The fourth annual California Craft Beer Summit, a three-day festival, industry expo and conference was held last week in Sacramento. It opened with some bad news. In his Thursday morning opening address, California Craft Beer Association Executive Director Tom McCormick announced that due to upcoming construction on the Sacramento Convention Center, the CCBA’s signature event would be moving to Long Beach in 2019.
It’s a significant loss for the city, as the 2017 event contributed over $771,000 to the region, according to the Sacramento Visitors and Conventions Bureau, and the Summit also offers a powerful spotlight to local breweries and beer bars. Most festival attendees come from outside the area, but most of the food pairing demonstrations on the expo floor involve local breweries and restaurants. Meanwhile, Urban Roots Brewery & Smokehouse served as this festival’s unofficial afterparty location and networking hotspot, although it apparently had competition from Capital Hop Shop and The Jungle Bird.
Of course, the news coming out of the State of the California Craft Beer Industry opening session wasn’t all bad.
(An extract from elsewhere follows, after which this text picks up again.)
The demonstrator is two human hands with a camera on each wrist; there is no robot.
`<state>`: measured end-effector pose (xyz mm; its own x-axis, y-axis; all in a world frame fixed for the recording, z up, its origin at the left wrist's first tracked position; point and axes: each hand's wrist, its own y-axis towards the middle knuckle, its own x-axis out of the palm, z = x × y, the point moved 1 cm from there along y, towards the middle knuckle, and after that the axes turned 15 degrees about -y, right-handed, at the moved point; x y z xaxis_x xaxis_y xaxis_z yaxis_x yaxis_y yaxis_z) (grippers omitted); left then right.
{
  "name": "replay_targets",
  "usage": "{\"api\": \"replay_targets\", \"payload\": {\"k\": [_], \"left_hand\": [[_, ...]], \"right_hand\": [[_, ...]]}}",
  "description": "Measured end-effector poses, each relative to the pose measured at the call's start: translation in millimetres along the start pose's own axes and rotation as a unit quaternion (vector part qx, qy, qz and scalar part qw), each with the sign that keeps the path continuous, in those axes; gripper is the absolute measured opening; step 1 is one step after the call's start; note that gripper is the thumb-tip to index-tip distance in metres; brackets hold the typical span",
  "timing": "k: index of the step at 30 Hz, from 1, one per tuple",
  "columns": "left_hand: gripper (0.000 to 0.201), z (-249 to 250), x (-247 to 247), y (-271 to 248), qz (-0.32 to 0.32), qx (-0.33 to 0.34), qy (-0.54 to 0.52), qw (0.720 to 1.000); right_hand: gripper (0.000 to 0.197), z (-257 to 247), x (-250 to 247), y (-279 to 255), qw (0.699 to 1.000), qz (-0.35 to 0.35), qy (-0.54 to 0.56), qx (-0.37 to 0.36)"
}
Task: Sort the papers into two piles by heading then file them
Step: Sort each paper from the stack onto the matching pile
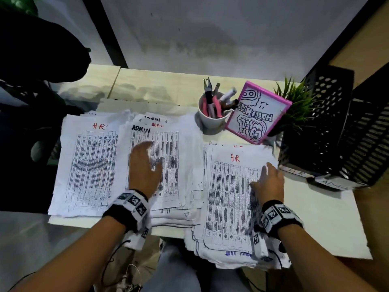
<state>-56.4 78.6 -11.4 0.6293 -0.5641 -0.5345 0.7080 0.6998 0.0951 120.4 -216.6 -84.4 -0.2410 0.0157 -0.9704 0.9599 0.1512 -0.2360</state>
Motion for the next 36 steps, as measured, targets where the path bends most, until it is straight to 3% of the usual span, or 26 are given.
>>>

California is approaching 1,000 breweries, and the country is expected to surpass 7,000 breweries this year, with most of the growth occurring in small, independent businesses. Drinking local has become more important to customers than ever, and instead of recreational cannabis legalization siphoning away market share, craft beer growth has been steeper in adult-use states like California.
However, there are also some potential storm clouds on the horizon. An increased focus on local drinking means that it has become harder for breweries to thrive outside their area. The craft beer growth rate is slowing, with increasing competition for pieces of a relatively small pie. Three-quarters of craft breweries produce less than 1,000 barrels a year, accounting for less than 1% of the country’s overall volume. International beverage conglomerates and their “fake craft” labels pose a serious threat, and the unpredictable drinking habits of millennials could make for a volatile future.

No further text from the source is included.